During this morning’s 7 a.m. 9NEWS morning show, I looked up at the Today Show on one of our multiple TV monitors in the traffic and weather center and saw an image of a Lockheed Electra Amelia Earhart and her navigator Fred Noonan on the screen.
Of course, any story about Amelia Earhart is something I read and share, but this story was different.
NBC’s Tom Costello was reporting from the Smithsonian National Air and Space Museum in front of Earhart’s gleaming red Lockheed Vega 5B, the aircraft in which she competed her flight across the Atlantic.
This was not a simple mention of the 80-year anniversary of Earhart and Noonan’s disappearance, this was the announcement of a newly-discovered photograph that could solve one of the world’s greatest mysteries.
If you haven’t seen the story yet, this is a must watch.
As I watched the story, I immediately got chills. Being named after Amelia Earhart, retracing her flight around the world in a single-engine aircraft in 2014, and subsequently learning the truth about my connection to Amelia (no, I am not related) has led me down many paths when it comes to researching the Earhart/Noonan disappearance.

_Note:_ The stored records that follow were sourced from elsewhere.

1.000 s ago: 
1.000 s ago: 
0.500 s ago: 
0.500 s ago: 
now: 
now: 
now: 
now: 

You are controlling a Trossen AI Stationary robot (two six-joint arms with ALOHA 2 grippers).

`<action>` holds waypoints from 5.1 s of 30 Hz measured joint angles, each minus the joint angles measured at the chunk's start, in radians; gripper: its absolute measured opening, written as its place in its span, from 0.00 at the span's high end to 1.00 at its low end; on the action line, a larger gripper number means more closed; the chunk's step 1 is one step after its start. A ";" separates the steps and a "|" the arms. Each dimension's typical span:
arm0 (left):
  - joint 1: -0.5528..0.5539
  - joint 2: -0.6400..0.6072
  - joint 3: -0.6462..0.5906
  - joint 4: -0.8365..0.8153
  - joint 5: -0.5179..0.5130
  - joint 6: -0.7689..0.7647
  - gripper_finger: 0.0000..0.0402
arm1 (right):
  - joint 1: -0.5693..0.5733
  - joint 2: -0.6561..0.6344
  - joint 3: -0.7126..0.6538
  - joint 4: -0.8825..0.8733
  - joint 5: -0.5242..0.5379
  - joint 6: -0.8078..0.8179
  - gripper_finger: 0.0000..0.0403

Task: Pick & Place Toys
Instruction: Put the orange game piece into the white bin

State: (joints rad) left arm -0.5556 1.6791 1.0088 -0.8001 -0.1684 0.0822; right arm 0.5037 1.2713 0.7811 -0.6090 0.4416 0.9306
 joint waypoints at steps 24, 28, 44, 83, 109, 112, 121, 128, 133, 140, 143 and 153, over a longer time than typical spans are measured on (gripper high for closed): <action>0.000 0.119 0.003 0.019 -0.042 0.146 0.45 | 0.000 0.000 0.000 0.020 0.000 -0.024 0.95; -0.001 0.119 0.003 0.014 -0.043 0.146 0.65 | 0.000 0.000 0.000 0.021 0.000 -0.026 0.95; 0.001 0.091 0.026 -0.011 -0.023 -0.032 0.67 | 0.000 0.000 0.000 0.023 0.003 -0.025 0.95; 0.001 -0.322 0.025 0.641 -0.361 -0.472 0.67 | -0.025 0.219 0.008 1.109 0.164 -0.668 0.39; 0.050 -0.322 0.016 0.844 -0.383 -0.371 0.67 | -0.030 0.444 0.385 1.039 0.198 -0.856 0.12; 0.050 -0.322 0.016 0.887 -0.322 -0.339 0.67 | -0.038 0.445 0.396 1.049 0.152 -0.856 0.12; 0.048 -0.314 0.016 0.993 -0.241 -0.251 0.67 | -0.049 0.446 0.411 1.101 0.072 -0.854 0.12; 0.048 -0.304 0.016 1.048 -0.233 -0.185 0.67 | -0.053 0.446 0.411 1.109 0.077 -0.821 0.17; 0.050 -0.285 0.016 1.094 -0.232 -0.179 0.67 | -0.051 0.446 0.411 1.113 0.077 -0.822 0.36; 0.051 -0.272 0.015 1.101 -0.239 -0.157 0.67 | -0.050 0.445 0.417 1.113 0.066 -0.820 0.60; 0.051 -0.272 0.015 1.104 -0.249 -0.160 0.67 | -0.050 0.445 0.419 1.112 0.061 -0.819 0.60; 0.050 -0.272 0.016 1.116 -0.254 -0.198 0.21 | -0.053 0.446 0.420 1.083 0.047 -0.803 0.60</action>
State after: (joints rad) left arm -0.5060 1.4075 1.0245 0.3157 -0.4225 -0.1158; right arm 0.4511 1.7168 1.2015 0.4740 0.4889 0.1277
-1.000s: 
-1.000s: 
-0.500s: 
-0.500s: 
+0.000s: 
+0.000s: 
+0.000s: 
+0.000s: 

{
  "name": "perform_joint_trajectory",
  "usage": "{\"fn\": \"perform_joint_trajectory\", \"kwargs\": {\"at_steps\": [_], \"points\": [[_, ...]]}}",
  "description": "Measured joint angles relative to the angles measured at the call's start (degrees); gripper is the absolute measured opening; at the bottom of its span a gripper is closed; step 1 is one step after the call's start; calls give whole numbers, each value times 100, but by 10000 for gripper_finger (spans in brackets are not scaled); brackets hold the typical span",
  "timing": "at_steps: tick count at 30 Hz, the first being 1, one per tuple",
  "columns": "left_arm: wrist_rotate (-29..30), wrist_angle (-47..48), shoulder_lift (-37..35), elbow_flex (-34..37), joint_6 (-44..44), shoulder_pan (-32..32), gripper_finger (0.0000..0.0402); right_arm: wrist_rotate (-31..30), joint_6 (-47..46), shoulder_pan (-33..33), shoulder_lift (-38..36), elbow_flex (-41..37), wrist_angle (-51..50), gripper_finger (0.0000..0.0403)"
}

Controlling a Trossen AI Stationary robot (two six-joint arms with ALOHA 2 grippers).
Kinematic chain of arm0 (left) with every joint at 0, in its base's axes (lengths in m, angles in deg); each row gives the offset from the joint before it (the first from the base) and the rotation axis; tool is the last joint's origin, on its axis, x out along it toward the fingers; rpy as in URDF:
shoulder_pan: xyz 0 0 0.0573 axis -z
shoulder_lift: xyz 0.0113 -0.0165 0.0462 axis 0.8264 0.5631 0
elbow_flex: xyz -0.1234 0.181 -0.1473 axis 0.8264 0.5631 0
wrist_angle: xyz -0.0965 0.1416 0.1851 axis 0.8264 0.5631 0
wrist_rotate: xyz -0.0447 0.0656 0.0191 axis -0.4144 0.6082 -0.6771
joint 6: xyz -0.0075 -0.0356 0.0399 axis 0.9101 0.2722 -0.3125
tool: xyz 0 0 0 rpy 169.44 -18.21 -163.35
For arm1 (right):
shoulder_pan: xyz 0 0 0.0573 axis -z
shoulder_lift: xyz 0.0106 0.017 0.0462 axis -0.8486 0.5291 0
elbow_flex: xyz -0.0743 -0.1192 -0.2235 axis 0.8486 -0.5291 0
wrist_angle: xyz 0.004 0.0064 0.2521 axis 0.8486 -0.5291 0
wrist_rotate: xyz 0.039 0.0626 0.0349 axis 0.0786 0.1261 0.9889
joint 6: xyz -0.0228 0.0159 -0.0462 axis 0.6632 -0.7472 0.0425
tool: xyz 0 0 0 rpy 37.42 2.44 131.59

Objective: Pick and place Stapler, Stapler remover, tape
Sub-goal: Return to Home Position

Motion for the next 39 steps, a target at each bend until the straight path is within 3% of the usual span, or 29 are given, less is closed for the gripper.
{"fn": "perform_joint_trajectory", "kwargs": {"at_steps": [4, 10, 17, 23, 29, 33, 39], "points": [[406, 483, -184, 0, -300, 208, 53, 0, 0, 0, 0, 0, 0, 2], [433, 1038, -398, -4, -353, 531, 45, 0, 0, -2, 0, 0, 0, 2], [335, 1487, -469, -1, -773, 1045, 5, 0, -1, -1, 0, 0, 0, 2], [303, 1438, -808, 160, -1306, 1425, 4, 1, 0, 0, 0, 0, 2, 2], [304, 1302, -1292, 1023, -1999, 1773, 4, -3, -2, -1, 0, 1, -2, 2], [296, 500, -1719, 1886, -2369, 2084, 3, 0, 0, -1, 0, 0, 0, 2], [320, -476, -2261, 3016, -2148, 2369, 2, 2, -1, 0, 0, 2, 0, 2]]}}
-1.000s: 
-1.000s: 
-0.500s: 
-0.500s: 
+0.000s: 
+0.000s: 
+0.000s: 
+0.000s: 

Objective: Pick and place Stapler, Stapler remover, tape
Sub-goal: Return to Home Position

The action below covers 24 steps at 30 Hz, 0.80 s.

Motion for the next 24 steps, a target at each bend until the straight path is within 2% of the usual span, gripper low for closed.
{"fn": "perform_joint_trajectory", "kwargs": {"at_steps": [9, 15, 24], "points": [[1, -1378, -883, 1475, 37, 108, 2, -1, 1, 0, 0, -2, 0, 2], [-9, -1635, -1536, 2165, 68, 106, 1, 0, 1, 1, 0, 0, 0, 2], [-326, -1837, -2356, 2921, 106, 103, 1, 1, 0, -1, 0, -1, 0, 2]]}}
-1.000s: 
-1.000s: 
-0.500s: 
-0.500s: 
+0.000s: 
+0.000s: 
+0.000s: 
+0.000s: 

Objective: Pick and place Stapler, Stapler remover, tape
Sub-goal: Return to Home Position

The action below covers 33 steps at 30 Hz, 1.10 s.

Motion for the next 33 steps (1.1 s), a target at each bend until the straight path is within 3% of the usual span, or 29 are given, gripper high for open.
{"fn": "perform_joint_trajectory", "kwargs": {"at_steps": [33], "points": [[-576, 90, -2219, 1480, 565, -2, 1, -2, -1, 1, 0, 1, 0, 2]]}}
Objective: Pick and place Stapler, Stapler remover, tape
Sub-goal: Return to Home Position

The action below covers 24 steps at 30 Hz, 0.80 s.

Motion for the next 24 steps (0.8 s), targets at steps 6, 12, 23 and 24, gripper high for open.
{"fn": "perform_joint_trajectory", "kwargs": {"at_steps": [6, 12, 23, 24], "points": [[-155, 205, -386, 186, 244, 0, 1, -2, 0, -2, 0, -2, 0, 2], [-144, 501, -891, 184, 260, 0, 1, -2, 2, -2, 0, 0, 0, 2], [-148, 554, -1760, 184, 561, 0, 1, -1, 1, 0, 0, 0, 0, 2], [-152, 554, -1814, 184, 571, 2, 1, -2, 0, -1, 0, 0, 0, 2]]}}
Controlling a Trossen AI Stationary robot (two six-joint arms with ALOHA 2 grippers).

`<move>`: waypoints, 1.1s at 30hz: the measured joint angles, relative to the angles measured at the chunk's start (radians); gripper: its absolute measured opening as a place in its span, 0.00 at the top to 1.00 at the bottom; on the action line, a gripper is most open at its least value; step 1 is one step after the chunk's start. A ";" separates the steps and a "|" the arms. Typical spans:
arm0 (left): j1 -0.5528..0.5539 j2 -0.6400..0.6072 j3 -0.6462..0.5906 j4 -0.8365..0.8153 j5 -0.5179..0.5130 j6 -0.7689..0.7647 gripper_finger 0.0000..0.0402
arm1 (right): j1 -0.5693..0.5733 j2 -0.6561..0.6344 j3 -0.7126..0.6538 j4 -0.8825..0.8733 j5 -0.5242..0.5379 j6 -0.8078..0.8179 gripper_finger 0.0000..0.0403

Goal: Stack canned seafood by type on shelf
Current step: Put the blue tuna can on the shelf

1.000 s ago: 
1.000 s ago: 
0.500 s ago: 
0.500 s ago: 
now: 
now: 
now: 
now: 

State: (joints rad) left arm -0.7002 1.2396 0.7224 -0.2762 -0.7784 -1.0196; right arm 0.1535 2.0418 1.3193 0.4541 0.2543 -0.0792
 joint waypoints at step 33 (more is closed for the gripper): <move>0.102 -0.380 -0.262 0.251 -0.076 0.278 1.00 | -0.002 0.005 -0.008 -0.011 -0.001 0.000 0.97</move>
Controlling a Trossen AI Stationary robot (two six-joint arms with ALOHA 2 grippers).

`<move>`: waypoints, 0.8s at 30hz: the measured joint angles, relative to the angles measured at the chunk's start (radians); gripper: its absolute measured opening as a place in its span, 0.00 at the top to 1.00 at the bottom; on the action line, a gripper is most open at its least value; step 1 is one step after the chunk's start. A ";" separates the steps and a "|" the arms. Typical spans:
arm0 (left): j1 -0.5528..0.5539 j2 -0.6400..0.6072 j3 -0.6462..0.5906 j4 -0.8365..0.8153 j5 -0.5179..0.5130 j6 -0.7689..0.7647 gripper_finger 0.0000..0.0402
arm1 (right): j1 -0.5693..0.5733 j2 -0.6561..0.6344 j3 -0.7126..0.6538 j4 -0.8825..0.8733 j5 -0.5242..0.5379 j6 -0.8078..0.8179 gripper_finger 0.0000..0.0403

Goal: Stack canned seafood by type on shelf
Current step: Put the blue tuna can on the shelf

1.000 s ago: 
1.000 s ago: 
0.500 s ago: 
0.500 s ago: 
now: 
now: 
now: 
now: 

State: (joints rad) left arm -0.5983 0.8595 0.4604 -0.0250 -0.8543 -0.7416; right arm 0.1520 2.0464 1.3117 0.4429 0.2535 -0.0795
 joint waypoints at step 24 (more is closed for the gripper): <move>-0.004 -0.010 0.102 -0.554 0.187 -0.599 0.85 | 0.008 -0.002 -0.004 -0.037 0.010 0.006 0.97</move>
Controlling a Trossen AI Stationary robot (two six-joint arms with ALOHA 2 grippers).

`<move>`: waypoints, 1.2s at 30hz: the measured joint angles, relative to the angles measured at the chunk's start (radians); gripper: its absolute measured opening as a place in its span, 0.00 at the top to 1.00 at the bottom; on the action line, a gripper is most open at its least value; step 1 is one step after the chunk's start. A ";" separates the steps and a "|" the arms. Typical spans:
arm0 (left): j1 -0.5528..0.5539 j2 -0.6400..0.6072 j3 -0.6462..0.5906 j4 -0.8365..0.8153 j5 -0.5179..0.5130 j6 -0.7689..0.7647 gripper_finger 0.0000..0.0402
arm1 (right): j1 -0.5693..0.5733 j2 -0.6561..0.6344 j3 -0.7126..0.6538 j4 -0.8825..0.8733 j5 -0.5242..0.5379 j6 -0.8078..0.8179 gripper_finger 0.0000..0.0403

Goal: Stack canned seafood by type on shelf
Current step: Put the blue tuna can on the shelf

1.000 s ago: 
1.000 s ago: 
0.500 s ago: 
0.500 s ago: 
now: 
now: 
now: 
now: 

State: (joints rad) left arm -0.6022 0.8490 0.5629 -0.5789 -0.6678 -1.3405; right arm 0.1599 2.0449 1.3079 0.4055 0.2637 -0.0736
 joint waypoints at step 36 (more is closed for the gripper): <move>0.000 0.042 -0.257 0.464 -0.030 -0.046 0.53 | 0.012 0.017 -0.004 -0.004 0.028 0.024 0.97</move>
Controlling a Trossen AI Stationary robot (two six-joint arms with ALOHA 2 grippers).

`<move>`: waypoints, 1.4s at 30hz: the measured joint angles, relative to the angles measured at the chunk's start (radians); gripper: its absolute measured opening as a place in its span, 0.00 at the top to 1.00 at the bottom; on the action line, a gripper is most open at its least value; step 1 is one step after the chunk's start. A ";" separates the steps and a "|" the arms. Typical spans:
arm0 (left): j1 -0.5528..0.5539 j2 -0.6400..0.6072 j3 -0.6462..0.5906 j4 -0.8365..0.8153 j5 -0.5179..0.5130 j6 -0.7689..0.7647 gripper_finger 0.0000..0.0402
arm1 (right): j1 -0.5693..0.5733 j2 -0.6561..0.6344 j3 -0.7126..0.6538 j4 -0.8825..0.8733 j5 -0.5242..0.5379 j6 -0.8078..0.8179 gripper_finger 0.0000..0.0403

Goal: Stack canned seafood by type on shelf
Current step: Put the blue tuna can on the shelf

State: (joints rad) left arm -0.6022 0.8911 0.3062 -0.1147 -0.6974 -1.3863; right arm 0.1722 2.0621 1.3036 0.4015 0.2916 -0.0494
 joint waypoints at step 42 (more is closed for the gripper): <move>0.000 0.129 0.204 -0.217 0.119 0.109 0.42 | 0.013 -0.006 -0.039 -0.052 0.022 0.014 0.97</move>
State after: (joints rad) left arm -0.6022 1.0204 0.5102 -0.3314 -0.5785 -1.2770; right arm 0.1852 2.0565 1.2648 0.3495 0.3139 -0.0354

Strangers from all over the world send me articles, books, newspaper clippings, and their own personal theories on the final hours of the around the world attempt.
Seeing the photo featured in the story struck me on multiple levels. First, the woman in the photo is wearing clothing similar to Amelia’s button down shirt and pant style, her posture, slightly curved shoulders and all, looks like most photos of the aviatrix. Second, it’s hard to ignore the man with a receding hair line and bone structure so similar to Fred Noonan’s stands on the left side of the photo that it might as well be an exact match. Third, the shadow to the right of the boat, which is the same length of the Lockheed Electra Aircraft according to researchers, was almost too much to handle.
The article states, “Les Kinney, a retired government investigator who has spent 15 years looking for Earhart clues, said the photo "clearly indicates that Earhart was captured by the Japanese."
Japanese authorities told NBC News they have no record of Earhart being in their custody. The photo was marked with the words, “Jaluit Atoll,” a small ring of land that is a part of the Marshall Islands, is less than 1,000 miles away.
“Amelia Earhart: The Lost Evidence,” the two hour documentary explaining the discovery, airs this Sunday on the History Channel and you can bet that I’ll be glued to the screen.
The question I am most interested in learning the answer to is this: will researchers be able to prove, beyond a shadow of a doubt, that this photo is evidence that Earhart and Noonan were captured by the Japanese?